To iterate over items, use:

for (let [k, v] in map.iterator::getItems()) print(k, v);

This item iteration case has no more concise form analogous to for- each-in, because if ES4 were always to map:

for (let [k, v] in map) ...

to:

for (let [k, v] in map.iterator::getItems()) ...

it would wrongly preempt destructuring of arbitrary properties from
the value returned by the default iterator (the object returned by
map.iterator::get()) -- it would prevent writing:

for (let [s, v, o] in tripledb) ...

where tripledb.iterator::get() returns an iterator over [subject,
verb, object] triples.

If you feel the need to use a Java-like hasMore/getNext pattern, just
lie down till the feeling goes away ;-). The Pythonic iteration
protocol is simpler to use, more efficient to implement, and has no
unchecked inconsistent state possibilities between hasMore and
getNext. And yes, leveraging Python here is good reuse of language
design, implementation experience, and user knowledge.

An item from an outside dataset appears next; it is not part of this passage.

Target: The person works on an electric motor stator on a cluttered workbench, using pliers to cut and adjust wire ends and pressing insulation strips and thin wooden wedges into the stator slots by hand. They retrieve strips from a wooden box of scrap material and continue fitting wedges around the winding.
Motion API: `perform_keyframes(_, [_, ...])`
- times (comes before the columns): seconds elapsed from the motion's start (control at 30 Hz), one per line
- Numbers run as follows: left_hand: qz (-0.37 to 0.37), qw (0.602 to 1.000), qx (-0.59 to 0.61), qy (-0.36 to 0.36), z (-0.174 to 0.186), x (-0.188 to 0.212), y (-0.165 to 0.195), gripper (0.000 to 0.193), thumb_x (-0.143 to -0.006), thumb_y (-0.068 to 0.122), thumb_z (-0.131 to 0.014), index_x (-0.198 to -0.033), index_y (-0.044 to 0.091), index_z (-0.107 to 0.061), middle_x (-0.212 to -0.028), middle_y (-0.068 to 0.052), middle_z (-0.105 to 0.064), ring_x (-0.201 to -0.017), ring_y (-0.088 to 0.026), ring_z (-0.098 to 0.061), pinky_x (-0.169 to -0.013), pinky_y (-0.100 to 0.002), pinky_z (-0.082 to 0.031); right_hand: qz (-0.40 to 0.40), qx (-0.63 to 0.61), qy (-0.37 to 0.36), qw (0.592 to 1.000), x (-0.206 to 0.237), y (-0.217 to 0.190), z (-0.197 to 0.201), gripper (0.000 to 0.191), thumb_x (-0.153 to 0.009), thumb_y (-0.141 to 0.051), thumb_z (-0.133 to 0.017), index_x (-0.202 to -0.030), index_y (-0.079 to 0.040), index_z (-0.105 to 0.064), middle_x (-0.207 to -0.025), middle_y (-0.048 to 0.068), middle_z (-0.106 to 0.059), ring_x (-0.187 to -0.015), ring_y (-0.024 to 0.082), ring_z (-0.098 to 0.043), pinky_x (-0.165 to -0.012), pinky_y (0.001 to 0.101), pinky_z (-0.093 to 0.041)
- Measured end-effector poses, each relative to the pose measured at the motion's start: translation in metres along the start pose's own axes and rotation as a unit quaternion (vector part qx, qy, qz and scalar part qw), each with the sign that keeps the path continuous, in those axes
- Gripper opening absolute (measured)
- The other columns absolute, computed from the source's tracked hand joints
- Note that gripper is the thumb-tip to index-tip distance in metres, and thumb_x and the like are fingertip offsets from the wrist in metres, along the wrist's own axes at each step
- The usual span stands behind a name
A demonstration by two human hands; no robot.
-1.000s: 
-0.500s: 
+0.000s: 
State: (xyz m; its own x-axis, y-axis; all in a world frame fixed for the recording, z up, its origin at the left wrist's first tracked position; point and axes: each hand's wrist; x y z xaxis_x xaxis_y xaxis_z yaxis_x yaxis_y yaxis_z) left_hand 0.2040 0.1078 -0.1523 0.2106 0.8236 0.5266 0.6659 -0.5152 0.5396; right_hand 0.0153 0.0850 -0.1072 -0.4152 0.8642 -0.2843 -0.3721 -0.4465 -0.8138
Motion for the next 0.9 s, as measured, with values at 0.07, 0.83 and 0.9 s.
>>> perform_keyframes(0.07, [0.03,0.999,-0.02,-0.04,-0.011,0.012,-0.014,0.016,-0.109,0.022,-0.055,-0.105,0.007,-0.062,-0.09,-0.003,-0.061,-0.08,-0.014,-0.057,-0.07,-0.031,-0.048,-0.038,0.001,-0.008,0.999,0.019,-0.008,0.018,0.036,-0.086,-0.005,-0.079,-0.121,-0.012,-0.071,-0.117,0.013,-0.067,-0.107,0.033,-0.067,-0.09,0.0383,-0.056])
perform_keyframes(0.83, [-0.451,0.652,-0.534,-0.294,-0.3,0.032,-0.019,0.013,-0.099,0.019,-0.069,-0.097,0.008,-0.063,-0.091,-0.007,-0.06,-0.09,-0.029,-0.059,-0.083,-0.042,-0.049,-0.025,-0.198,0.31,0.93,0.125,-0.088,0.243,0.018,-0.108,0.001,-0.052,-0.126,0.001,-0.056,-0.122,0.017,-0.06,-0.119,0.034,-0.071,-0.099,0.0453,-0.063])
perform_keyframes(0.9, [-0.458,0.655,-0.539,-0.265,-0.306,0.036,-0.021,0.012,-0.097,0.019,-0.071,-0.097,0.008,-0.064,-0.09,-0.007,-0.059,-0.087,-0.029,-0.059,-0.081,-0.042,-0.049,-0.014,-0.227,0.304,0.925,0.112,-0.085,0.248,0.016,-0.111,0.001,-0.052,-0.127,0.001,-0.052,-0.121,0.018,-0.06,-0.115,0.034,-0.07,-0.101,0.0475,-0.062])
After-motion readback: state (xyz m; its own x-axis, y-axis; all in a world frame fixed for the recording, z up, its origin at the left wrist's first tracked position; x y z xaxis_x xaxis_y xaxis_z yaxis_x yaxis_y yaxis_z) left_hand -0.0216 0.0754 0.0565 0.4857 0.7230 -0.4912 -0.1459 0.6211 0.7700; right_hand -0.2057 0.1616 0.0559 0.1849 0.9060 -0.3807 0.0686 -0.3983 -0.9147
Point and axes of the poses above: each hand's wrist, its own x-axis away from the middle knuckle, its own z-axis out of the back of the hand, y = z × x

You do not need to catch StopIteration in any common cases. So don't
fret about the fact that there's an exception thrown under the hood.
Exceptions are not all errors.

# P T Withington (17 years ago)

On 2007-11-19, at 12:40 EST, Brendan Eich wrote:

This item iteration case has no more concise form analogous to for- each-in, because if ES4 were always to map:

for (let [k, v] in map) ...

to:

for (let [k, v] in map.iterator::getItems()) ...

it would wrongly preempt destructuring of arbitrary properties from the value returned by the default iterator

Say, if we don't waste parens on union types, what's wrong with:

for (let (k, v) in map) ...

? Just a thought.

# Brendan Eich (17 years ago)

On Nov 19, 2007, at 6:45 PM, P T Withington wrote:

On 2007-11-19, at 12:40 EST, Brendan Eich wrote:

This item iteration case has no more concise form analogous to for- each-in, because if ES4 were always to map:

for (let [k, v] in map) ...

to:

for (let [k, v] in map.iterator::getItems()) ...

it would wrongly preempt destructuring of arbitrary properties from the value returned by the default iterator

Say, if we don't waste parens on union types, what's wrong with:

for (let (k, v) in map) ...

Union types are irrelevant in value expressions anyway, but group
assignment was rejected in favor of destructuring (based on Opera
precedent). See

proposals:group_assignment

Consider that the implementation of a "group" or "tuple" iterator
will return [k, v] or [s, v, o]. The array destructuring syntax
mimicks array initialiser syntax. Same goes for object destructuring,
with a convenient shorthand:

let {p: a, q: b} = o // bind a = o.p and b = o.q

When you want the bound names to be the same as the destructured
property names, use the shorthand:

let {p, q} = o

Since we're not adding tuples as a distinct type expressed using
parentheses, the let [k, v] form remains.